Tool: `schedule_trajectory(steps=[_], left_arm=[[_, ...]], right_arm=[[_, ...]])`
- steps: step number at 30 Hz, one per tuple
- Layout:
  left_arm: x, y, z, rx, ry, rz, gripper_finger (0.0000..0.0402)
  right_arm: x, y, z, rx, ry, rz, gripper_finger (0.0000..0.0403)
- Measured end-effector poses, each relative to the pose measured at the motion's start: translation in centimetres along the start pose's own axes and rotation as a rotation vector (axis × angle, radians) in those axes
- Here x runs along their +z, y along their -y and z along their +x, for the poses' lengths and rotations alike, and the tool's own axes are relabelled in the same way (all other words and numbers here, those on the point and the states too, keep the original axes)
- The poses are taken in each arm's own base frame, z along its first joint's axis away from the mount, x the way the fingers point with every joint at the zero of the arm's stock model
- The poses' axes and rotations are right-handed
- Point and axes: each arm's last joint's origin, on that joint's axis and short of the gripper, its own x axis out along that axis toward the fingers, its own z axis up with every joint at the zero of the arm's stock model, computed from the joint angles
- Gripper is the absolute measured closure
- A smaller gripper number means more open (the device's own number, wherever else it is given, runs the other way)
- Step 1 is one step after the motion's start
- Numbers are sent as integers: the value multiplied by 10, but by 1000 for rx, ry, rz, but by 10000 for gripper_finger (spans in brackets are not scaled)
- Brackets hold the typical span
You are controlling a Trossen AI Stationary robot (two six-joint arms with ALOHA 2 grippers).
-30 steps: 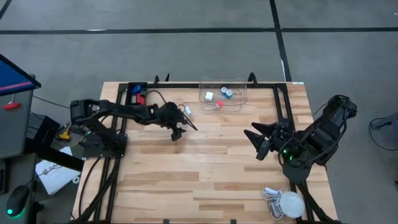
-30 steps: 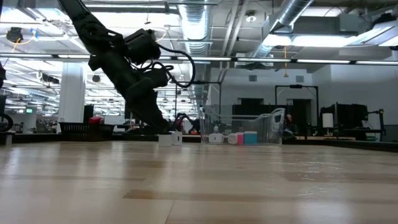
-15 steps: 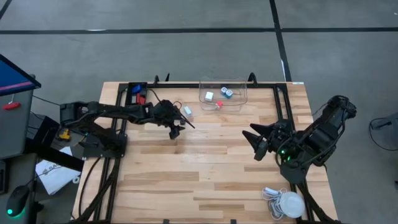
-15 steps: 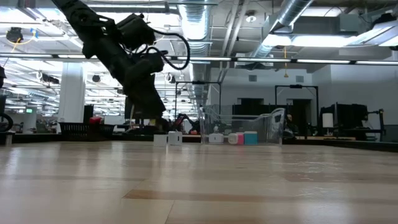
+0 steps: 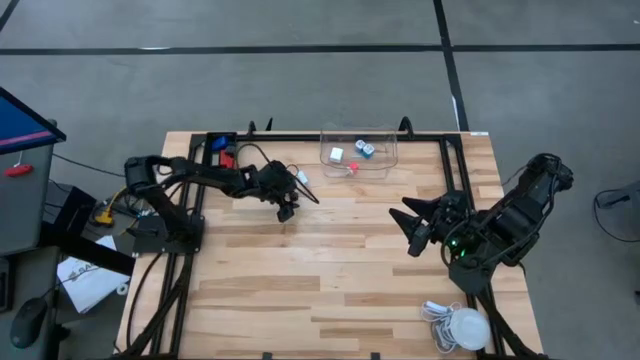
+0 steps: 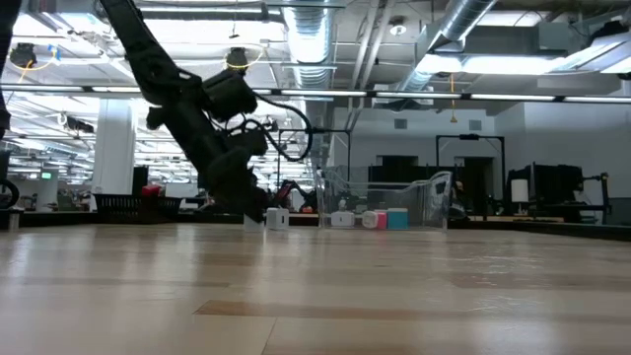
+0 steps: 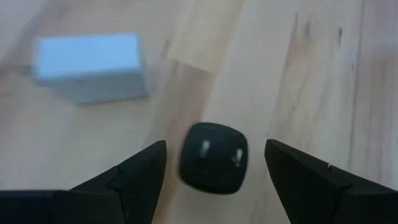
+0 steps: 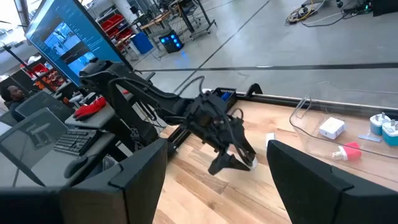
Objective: Pick & Place Office items
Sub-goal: Put the white black charger adapter into the transparent bin
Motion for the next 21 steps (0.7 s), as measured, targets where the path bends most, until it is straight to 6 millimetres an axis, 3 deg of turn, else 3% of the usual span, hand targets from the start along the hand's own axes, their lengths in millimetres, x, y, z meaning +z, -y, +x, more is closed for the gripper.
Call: schedule_trajectory(steps=[7, 14, 18, 21], left_arm=[[-2, 0, 11, -12, 4, -22, 171], [-2, 0, 11, -9, 9, -57, 277], [4, 6, 6, -84, 42, -94, 276], [26, 19, -10, -130, 145, -83, 276]], right_arm=[[0, 0, 0, 3, -15, 12, 135], [0, 1, 0, 0, -19, 5, 135], [0, 1, 0, -1, -19, 4, 135], [0, 1, 1, -3, -17, 4, 135]])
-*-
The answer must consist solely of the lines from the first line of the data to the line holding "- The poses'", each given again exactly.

■ Exercise solution
Tool: `schedule_trajectory(steps=[_], left_arm=[[_, ...]], right_arm=[[_, ...]])`
- steps: step number at 30 Hz, one per tuple
- Layout:
  left_arm: x, y, z, rx, ry, rz, gripper_finger (0.0000..0.0402)
  right_arm: x, y, z, rx, ry, rz, gripper_finger (0.0000..0.0403)
- Measured end-effector poses, each relative to the pose measured at the motion's start: translation in centimetres along the start pose's own axes and rotation as a rotation vector (axis × angle, radians) in those axes
- Here x runs along their +z, y along their -y and z along their +x, for the poses' lengths and rotations alike, and the tool's own axes are relabelled in the same way (all other words and numbers here, those on the point and the states too, keep the original axes)
- The poses are taken in each arm's own base frame, z along its first joint's axis away from the mount, x the way the fingers point with every joint at the zero of the arm's stock model
- The poses' axes and rotations are right-handed

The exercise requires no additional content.